BMG will Heilmittelwerberecht lockern

Ein "Informationspapier" des Bundesgesundheitsministeriums (BMG) zum Referentenentwurf beschreibt die Eckpunkte für den Referentenentwurf für ein "Zweites Gesetz zur Änderung arzneimittelrechtlicher und anderer Vorschriften". Noch sind diese nicht mit der Leitung sowie den Koalitionsfraktionen abgestimmt. Aber wohin es gehen soll, wird bereits deutlich.

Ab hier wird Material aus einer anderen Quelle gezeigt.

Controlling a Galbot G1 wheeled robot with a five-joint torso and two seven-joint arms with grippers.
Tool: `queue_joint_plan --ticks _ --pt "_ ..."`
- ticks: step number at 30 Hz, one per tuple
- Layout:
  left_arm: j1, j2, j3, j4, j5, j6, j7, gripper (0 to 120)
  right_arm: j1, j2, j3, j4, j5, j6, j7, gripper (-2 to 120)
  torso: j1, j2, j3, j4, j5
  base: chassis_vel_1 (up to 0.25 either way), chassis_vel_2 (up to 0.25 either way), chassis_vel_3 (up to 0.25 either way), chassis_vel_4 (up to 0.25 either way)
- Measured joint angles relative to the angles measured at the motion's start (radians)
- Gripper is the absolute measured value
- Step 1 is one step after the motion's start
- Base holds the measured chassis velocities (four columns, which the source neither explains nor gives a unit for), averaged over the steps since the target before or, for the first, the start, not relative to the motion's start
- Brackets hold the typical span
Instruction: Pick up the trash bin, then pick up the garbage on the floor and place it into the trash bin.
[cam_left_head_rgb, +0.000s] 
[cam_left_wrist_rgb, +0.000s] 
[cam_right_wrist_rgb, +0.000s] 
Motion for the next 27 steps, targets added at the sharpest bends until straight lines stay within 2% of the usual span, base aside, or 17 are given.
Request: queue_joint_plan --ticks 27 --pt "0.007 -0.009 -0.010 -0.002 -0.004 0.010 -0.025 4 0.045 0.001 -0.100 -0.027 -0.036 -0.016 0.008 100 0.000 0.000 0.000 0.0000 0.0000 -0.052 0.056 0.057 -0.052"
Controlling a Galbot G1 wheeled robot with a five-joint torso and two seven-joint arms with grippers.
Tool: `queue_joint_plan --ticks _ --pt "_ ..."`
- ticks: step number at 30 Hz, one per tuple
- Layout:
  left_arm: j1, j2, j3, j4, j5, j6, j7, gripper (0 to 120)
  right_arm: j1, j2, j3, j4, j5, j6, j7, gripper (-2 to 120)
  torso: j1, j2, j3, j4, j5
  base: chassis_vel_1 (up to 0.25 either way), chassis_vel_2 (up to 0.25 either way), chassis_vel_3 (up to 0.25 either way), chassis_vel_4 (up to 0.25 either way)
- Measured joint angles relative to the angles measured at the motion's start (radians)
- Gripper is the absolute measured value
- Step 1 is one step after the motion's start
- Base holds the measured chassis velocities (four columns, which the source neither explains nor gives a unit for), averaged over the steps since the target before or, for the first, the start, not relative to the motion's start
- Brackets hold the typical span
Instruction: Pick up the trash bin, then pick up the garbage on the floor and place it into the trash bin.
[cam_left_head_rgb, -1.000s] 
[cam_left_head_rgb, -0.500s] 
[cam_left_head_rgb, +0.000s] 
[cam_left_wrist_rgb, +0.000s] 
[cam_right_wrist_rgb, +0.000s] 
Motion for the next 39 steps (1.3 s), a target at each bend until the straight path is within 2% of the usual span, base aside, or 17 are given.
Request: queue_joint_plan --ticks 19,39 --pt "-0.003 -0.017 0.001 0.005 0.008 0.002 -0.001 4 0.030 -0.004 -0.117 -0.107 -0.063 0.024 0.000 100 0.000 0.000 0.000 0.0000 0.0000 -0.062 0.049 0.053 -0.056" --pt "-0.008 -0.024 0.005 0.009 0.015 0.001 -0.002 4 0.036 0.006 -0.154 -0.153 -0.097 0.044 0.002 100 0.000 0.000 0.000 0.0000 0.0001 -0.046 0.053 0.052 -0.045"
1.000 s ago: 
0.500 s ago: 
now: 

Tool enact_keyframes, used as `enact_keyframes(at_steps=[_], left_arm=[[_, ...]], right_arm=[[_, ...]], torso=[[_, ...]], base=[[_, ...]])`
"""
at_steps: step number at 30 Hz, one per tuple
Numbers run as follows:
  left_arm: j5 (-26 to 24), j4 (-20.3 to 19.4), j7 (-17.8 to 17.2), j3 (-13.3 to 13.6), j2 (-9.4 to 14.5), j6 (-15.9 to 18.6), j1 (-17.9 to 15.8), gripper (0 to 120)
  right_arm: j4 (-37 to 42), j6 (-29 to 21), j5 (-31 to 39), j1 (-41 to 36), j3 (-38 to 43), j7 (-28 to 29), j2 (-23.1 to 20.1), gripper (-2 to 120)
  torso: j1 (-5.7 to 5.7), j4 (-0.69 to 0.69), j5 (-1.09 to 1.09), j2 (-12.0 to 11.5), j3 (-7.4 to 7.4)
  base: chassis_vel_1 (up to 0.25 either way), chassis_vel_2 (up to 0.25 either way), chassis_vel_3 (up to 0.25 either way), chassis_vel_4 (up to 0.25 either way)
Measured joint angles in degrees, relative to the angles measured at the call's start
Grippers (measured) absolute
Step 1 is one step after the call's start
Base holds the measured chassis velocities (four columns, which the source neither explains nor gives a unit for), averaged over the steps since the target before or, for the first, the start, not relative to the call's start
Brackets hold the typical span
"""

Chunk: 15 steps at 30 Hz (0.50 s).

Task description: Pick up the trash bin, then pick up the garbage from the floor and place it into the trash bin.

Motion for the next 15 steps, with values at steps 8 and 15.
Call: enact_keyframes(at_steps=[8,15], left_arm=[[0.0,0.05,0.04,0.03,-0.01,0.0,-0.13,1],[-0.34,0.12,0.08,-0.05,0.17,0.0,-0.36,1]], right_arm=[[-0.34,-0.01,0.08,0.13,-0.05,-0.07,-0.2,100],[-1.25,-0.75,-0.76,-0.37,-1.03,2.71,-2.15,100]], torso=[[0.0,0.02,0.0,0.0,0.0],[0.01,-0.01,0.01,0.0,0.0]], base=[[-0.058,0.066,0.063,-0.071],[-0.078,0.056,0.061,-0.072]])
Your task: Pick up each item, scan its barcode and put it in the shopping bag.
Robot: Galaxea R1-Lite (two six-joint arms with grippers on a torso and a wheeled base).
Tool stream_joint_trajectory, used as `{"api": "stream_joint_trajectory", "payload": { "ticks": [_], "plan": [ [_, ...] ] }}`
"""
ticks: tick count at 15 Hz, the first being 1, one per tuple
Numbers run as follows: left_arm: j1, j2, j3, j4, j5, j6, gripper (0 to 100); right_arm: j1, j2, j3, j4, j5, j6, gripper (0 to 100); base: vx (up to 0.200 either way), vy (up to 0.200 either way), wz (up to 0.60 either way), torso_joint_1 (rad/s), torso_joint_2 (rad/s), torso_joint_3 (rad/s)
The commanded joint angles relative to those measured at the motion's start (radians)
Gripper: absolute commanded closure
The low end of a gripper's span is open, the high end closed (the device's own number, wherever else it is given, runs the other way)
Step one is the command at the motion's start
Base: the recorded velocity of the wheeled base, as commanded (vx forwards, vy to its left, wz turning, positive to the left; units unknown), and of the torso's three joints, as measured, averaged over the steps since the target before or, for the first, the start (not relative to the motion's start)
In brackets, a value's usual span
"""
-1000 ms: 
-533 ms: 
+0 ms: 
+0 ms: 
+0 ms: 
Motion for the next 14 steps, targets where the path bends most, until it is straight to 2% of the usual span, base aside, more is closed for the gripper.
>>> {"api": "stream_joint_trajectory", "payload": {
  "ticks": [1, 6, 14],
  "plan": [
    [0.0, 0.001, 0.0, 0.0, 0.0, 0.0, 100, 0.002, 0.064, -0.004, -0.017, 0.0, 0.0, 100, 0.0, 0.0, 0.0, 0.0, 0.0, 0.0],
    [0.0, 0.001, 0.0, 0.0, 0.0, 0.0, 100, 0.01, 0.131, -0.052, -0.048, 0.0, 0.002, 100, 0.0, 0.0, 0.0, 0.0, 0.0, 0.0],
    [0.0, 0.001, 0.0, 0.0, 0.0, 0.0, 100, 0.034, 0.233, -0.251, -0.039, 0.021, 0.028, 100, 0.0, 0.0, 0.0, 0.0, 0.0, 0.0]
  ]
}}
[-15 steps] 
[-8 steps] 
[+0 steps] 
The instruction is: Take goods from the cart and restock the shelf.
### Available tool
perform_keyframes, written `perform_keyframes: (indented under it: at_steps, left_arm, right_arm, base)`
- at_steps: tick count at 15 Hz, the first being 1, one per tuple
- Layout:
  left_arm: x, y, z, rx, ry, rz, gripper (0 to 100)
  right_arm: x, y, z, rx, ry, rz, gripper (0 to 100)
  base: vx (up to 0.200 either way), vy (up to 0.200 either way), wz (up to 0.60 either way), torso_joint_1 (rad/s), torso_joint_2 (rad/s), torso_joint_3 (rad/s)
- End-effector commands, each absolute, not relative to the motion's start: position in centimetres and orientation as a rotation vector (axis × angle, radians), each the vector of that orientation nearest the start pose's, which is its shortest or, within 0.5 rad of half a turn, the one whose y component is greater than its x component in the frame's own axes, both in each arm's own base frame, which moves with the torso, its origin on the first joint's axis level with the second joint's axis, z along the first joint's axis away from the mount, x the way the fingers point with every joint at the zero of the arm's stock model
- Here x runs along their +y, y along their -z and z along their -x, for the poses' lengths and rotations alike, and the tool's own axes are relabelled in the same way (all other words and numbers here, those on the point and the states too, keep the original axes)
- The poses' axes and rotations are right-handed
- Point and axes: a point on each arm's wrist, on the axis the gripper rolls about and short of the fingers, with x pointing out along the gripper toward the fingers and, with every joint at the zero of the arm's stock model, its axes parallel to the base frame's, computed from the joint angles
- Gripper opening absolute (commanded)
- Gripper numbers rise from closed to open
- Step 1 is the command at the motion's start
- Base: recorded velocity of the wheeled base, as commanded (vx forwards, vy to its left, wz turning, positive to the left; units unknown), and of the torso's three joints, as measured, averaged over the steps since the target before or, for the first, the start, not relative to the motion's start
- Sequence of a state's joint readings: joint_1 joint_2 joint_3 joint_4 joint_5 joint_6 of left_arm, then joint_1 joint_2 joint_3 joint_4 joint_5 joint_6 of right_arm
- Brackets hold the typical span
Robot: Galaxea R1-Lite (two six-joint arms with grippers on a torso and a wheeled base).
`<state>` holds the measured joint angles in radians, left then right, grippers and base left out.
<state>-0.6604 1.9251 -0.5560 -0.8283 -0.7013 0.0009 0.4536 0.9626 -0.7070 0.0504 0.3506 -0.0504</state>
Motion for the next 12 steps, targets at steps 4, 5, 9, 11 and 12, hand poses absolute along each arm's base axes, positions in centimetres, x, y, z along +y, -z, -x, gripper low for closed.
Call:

Mit dem Änderungsgesetz rührt man nicht nur am Arzneimittelgesetz, sondern beispielsweise auch am Apothekengesetz, der Betriebsverordnung für Arzneimittelgroßhandelsbetriebe, dem Medizinproduktegesetz. Im Apothekengesetz soll nach dem Willen des BMG geregelt werden, dass die Versorgung von Heimbewohnern ohne genehmigten Heimversorgungsvertrag eine Ordnungswidrigkeit ist. Damit soll eine Anpassung an die Rechtslage bei der Krankenhausversorgung erfolgen. Zudem soll die Frist, innerhalb der eine Änderung des Verantwortlichen einer Filialapotheke angezeigt werden kann, von einer auf zwei Wochen verlängert werden.

HWG: Anpassung an Rechtsprechung des EuGH

Auch das Heilmittelwerbegesetz (HWG) will sich das BMG vornehmen. Die hier geplanten Änderungen seien eine "Anpassung an die europäische Rechtsprechung" heißt es. Weitere legislative Vorgaben aus Europa gibt es noch nicht – der dritte Teil des EU-Pharmapaketes, die EU-Richtlinie zur Patienteninformation, ist noch nicht verabschiedet. Zwar hat das Europäische Parlament bereits im letzten Herbst über einen Vorschlag abgestimmt. Doch nun ist noch der Rat der Gesundheitsminister am Zuge. Seine Entscheidung könnte sich noch bis Ende des Jahres hinziehen. Da aber auch die AMG-Novelle voraussichtlich erst 2012 verabschiedet wird, besteht noch Gelegenheit, im Laufe des Gesetzgebungsverfahrens weitere Regelungen zum Werberecht einzubringen.

Aufgegriffen hat das BMG bereits ein kürzlich ergangenes Urteil des Europäischen Gerichtshofs zur Veröffentlichung von Packungsbeilagen von Rx-Arzneien im Internet: Das HWG soll nicht anwendbar sein für die Bereitstellung bereits behördlich autorisierter Informationen über verschreibungspflichtige Arzneimittel im Internet oder ihre Weitergabe auf Anforderung (siehe AZ 2011, Nr. 19, S. 8). Auch der Richtlinienentwurf zur Patienteninformation will eine entsprechende Harmonisierung in diesem Bereich erreichen.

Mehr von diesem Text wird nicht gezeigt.